WHAT YOU HAVE TO DO: Please repeat the data exactly. Any picture in it stays out.

*** Opening of RAW DATA ***

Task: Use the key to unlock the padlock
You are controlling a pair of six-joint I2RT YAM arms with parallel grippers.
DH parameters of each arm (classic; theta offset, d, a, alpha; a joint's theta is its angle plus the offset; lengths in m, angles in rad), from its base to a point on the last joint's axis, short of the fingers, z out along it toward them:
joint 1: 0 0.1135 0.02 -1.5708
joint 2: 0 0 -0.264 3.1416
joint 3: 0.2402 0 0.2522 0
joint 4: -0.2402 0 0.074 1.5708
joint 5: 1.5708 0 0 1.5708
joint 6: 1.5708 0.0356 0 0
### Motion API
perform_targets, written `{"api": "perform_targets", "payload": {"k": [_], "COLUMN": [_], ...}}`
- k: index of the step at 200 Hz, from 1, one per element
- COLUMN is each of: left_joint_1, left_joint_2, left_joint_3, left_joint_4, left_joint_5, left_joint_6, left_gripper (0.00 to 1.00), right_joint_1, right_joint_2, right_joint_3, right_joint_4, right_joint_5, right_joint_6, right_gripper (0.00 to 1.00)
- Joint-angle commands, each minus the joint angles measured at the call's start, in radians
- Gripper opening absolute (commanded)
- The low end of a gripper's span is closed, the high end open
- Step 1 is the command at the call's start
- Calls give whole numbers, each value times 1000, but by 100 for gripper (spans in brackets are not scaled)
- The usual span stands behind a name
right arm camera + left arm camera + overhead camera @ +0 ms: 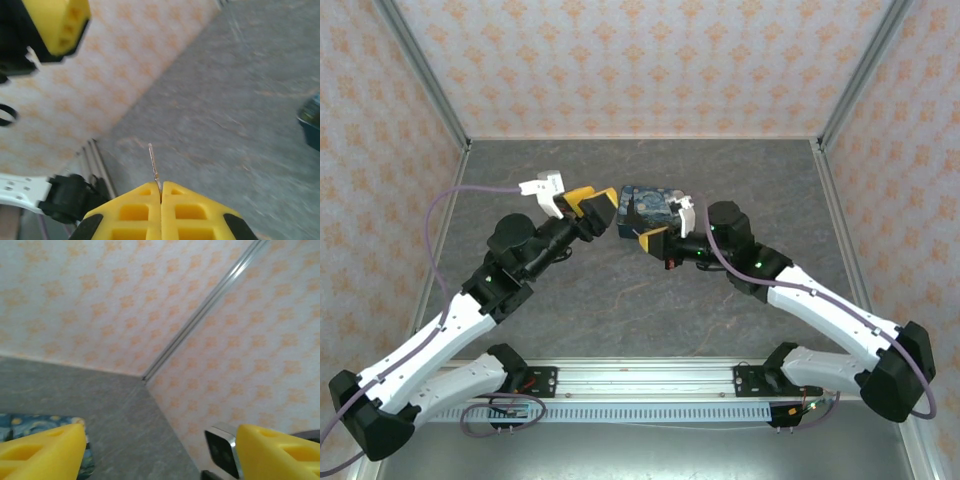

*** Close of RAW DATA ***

SOLUTION TO THIS PROBLEM:
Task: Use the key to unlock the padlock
You are controlling a pair of six-joint I2RT YAM arms with parallel grippers.
DH parameters of each arm (classic; theta offset, d, a, alpha; a joint's theta is its angle plus the offset; lengths in m, angles in rad), from its base to a point on the last joint's axis, short of the fingers, z out along it toward them:
joint 1: 0 0.1135 0.02 -1.5708
joint 2: 0 0 -0.264 3.1416
joint 3: 0.2402 0 0.2522 0
joint 4: -0.2402 0 0.074 1.5708
joint 5: 1.5708 0 0 1.5708
joint 6: 1.5708 0.0356 0 0
### Motion API
perform_targets, written `{"api": "perform_targets", "payload": {"k": [_], "COLUMN": [_], ...}}`
- k: index of the step at 200 Hz, from 1, one per element
- COLUMN is each of: left_joint_1, left_joint_2, left_joint_3, left_joint_4, left_joint_5, left_joint_6, left_gripper (0.00 to 1.00), right_joint_1, right_joint_2, right_joint_3, right_joint_4, right_joint_5, right_joint_6, right_gripper (0.00 to 1.00)
- Joint-angle commands, each minus the joint angles measured at the call's start, in radians
- Gripper opening absolute (commanded)
- The low end of a gripper's span is closed, the high end open
- Step 1 is the command at the call's start
- Calls give whole numbers, each value times 1000, but by 100 for gripper (spans in brackets are not scaled)
- The usual span stands behind a name
right arm camera + left arm camera + overhead camera @ +0 ms: 

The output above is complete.